Présentation de l'éditeur :
"Seul, à mon sens, l'édifice dramatique peut donner une idée du
théâtre, seul l'édifice peut permettre de méditer, d'apprendre et de
comprendre ce qu'est le théâtre à partir de ce goût, de cette
particularité essentielle à tout individu, quelle que soit l'époque ou
la civilisation à laquelle il appartient.
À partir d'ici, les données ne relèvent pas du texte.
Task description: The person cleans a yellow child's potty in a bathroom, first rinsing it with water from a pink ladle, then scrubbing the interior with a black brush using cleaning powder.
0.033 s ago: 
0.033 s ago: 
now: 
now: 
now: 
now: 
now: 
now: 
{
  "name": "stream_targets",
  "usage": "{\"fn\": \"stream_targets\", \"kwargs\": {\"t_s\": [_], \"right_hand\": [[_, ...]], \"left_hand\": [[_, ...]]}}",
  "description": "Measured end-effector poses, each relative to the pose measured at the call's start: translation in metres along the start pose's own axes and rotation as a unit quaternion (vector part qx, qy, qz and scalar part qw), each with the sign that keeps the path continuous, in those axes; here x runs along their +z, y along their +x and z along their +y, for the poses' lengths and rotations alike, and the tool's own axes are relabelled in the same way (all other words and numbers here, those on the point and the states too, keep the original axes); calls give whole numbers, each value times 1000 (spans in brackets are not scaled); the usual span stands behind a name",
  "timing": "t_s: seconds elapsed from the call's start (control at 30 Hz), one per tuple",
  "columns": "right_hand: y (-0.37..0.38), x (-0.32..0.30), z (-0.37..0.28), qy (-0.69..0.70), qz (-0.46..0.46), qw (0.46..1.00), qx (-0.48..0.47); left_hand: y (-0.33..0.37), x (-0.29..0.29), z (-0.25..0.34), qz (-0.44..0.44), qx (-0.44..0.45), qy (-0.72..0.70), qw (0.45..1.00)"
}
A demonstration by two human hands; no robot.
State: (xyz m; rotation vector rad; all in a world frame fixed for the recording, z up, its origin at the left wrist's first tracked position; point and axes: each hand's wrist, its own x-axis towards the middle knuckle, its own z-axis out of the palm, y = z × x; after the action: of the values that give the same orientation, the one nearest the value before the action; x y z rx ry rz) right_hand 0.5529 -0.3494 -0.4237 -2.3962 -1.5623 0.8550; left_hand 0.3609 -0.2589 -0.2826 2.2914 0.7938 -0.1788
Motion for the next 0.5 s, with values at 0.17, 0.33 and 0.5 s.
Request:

"Que ce soit en Grèce, en Italie ou en France, à Epidaure, à Vicence, à
Parme, à Rome, à Arles, à Orange ou à Nîmes. Arènes, amphithéâtre ou
théâtre.
"Qu'ils soient anciens ou modernes, c'est dans l'édifice désert, où
l'on se laisse pénétrer par le vide étrange et le silence du lieu, que
l'on peut approcher une idée authentique du théâtre. Dans cet état où
la sensation remet l'être entier dans sa mentalité primitive [...]. "On
se sent seul et cependant on ne saurait être absent, on est unique et
l'on est étrangement concerné dans un désordre qui appelle des
réponses."
Louis Jouvet
Georges Banu, dans son livre Le Rouge et l'Or, souligne comment, au
XVIIIe siècle, l'architecte Pierre Patte, tout en mettant en garde
contre tout désir d'imposer un prototype pour éviter que ne s'instaure
une uniformité facile, conseillait que chaque théâtre se constitue en
modèle. Cette dualité initiale anima l'Europe qui a su faire de son
espace théâtral un thème à variations. La familiarité avec le lieu
procurait à l'étranger un sentiment où se conjuguaient la surprise et
la sécurité. Au San Carlo de Naples ou au Théâtre Argentino à Rome,
Stendhal éprouva ce plaisir exquis. Le délice d'un spectateur avisé qui
aimait à se trouver partout chez lui, car il avait la passion du
voyage, pas celle des expéditions.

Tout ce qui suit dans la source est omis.